Ce mercredi matin, le magasin de Sint-Pieters-Leeuw est de nouveau resté fermé. D'autres arrêt de travail pourraient suivre dans les jours qui viennent, côté wallon cette fois, où l'enseigne est implantée à Lodelinsart et à Alleur.

Les syndicats mettent clairement la pression sur la direction de Makro, qu'ils veulent amener à la table des négociations. "Nous voulons une vraie concertation sociale et la conclusion d'une convention collective de travail sur ces mesures d'économies et de réorganisation du travail", déclare Stijn Vandercruysse, permanent CGSLB.

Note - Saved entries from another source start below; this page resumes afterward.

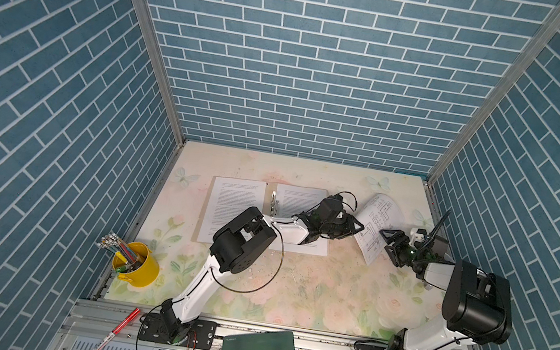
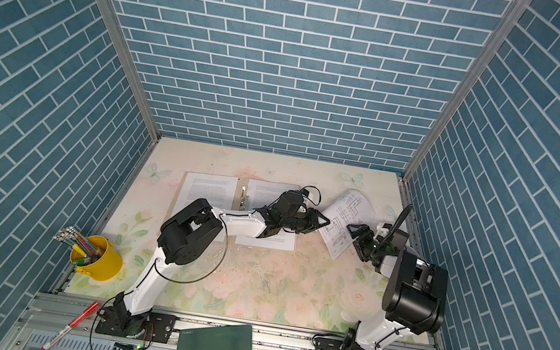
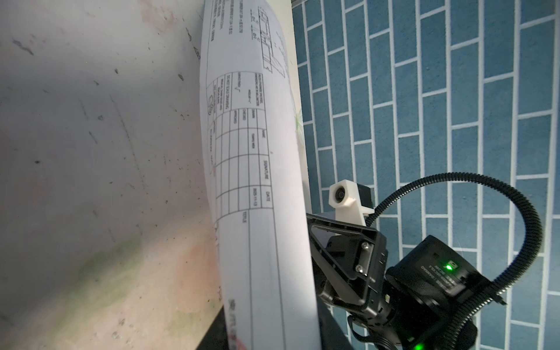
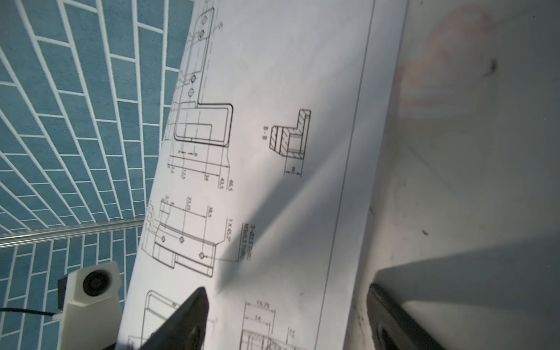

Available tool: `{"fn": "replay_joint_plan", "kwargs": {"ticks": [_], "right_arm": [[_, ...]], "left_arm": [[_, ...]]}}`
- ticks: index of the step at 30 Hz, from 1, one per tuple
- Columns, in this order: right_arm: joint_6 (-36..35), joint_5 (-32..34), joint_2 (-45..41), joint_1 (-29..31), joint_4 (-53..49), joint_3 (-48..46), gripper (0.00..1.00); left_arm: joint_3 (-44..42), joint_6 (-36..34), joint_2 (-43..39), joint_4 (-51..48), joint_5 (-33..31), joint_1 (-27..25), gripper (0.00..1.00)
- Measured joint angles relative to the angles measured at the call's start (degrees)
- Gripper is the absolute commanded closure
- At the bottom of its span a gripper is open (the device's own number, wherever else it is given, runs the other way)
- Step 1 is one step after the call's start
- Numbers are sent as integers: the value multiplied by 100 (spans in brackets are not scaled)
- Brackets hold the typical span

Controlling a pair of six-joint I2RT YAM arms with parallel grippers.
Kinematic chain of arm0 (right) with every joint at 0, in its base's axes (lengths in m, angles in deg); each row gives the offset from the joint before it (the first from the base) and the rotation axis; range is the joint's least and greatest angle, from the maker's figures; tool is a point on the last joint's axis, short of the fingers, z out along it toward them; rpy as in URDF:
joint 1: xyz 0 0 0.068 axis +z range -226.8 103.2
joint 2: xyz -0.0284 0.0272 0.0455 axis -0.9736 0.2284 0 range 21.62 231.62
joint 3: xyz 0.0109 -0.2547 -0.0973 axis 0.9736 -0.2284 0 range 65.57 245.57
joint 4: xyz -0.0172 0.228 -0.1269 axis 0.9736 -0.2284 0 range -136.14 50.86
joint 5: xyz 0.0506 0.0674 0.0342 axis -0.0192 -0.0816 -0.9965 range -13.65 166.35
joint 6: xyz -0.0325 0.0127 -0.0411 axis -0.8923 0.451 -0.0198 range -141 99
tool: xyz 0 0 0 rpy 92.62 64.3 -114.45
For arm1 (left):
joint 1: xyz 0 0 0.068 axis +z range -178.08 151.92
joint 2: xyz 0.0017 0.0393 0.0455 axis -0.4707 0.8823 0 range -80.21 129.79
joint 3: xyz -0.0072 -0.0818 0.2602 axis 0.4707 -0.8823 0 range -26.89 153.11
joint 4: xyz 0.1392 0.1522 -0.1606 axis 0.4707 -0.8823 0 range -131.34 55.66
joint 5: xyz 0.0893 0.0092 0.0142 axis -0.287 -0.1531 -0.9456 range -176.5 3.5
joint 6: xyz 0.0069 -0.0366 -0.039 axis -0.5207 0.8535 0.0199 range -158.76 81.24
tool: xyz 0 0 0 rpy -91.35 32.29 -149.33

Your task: Put the files into the folder

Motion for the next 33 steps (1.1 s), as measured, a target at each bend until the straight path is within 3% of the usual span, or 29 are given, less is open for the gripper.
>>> {"fn": "replay_joint_plan", "kwargs": {"ticks": [15, 23, 33], "right_arm": [[544, -125, 238, 0, 743, -109, 19], [894, -245, 280, -7, 1311, -295, 12], [1375, -363, 382, -7, 2004, -400, 12]], "left_arm": [[-162, 297, -162, 385, -28, -9, 61], [-186, 387, -162, 466, -76, -13, 62], [-420, 584, -164, 809, -133, -44, 62]]}}
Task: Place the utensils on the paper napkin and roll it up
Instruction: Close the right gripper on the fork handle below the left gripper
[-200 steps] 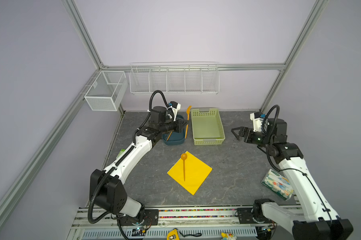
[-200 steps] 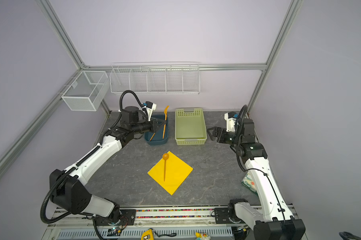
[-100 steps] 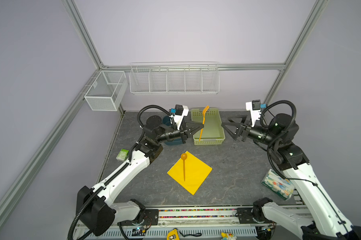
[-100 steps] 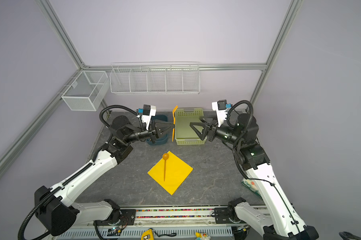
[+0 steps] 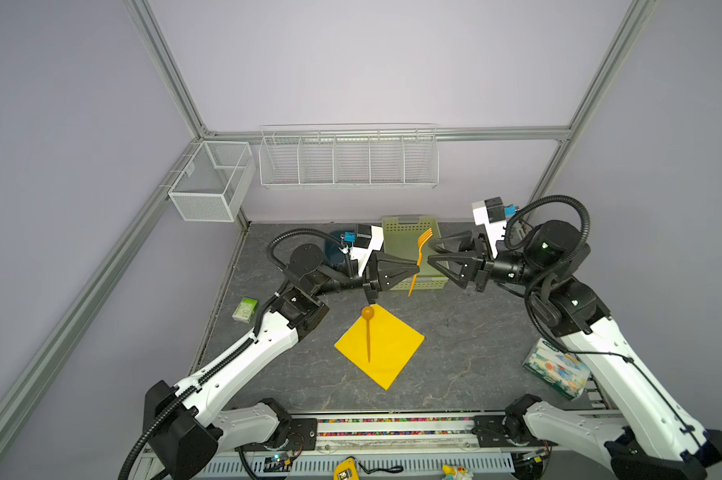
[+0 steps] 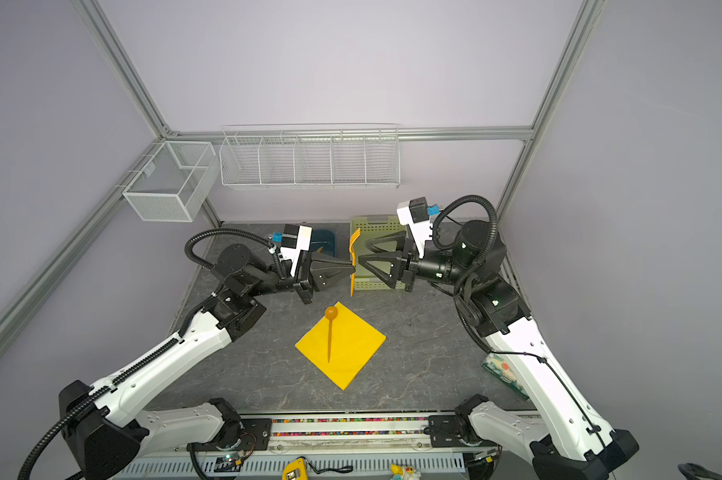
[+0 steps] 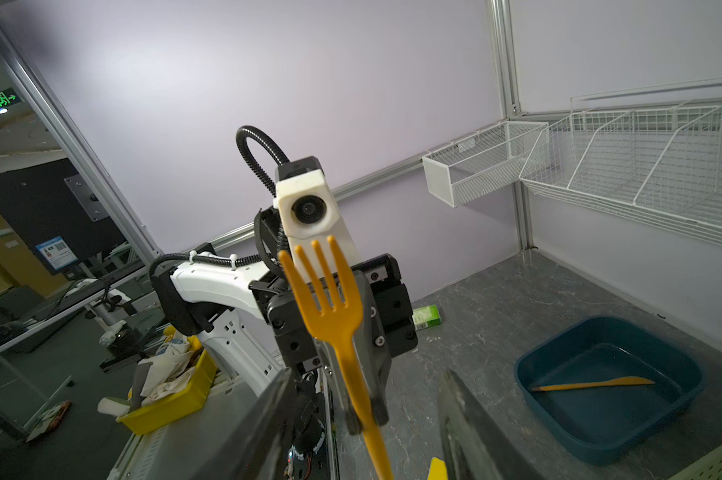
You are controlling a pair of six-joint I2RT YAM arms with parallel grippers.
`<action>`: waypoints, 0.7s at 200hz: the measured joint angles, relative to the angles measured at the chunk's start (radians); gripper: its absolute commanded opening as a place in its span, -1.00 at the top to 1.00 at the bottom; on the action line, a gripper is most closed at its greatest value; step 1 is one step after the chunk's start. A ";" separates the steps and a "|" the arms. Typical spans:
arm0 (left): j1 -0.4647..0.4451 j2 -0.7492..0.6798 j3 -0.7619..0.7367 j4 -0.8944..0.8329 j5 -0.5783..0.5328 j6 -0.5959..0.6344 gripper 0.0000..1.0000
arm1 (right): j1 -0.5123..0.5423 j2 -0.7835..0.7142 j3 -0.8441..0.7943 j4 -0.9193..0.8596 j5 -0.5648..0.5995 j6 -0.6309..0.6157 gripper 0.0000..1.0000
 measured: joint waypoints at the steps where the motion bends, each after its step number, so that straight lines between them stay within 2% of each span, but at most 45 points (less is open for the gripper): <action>1: 0.000 0.000 0.000 0.000 0.000 0.000 1.00 | 0.000 0.001 0.000 -0.001 -0.001 0.001 0.01; 56: -0.003 -0.002 0.000 -0.020 -0.008 0.020 1.00 | 0.035 0.011 0.000 -0.006 -0.047 -0.060 0.13; 73: -0.003 -0.002 0.000 -0.024 -0.008 0.024 1.00 | 0.042 0.011 0.000 -0.007 -0.048 -0.080 0.21; 140: -0.007 -0.008 0.000 -0.010 0.001 0.023 1.00 | 0.056 0.013 0.000 -0.037 -0.037 -0.137 0.31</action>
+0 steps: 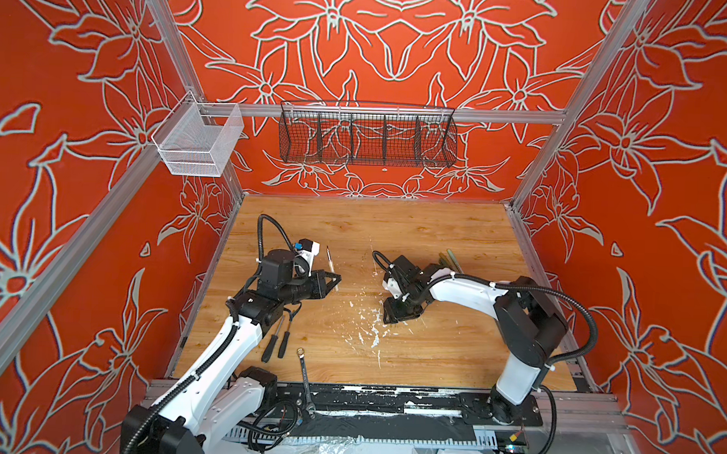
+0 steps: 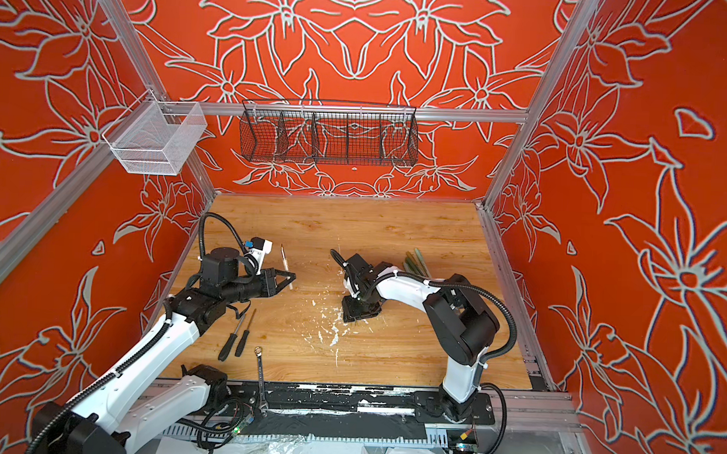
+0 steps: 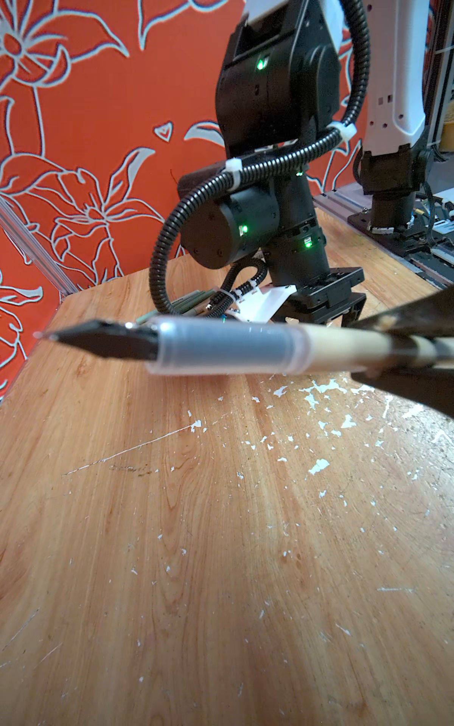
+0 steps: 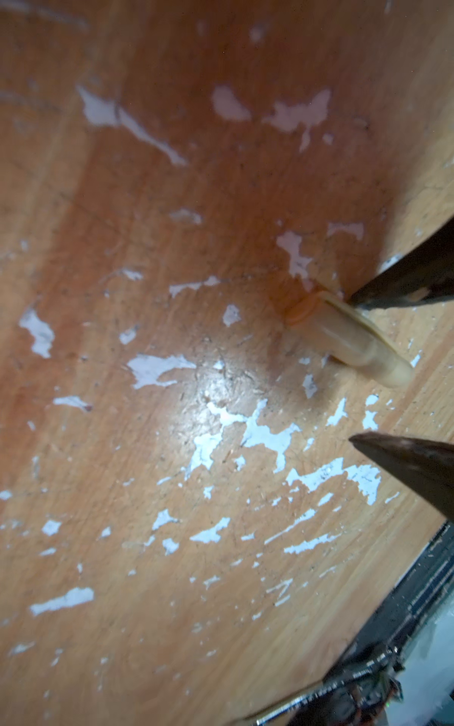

La direction à invité les représentants du personnel à une réunion le17 septembre mais, en l'état, il y a peu de chances qu'ils acceptent de s'y rendre. "On pourrait juste poser des questions mais pas faire de contre-propositions. La direction ne veut pas entendre nos demandes, qui ne sont pourtant pas irréalistes. C'est la première fois que l'on voit ce genre d'attitude chez les dirigeants de Makro", déplore Stijn Vandercruysse.

Makro, propriété du groupe allemand Metro, compte six magasins en Belgique.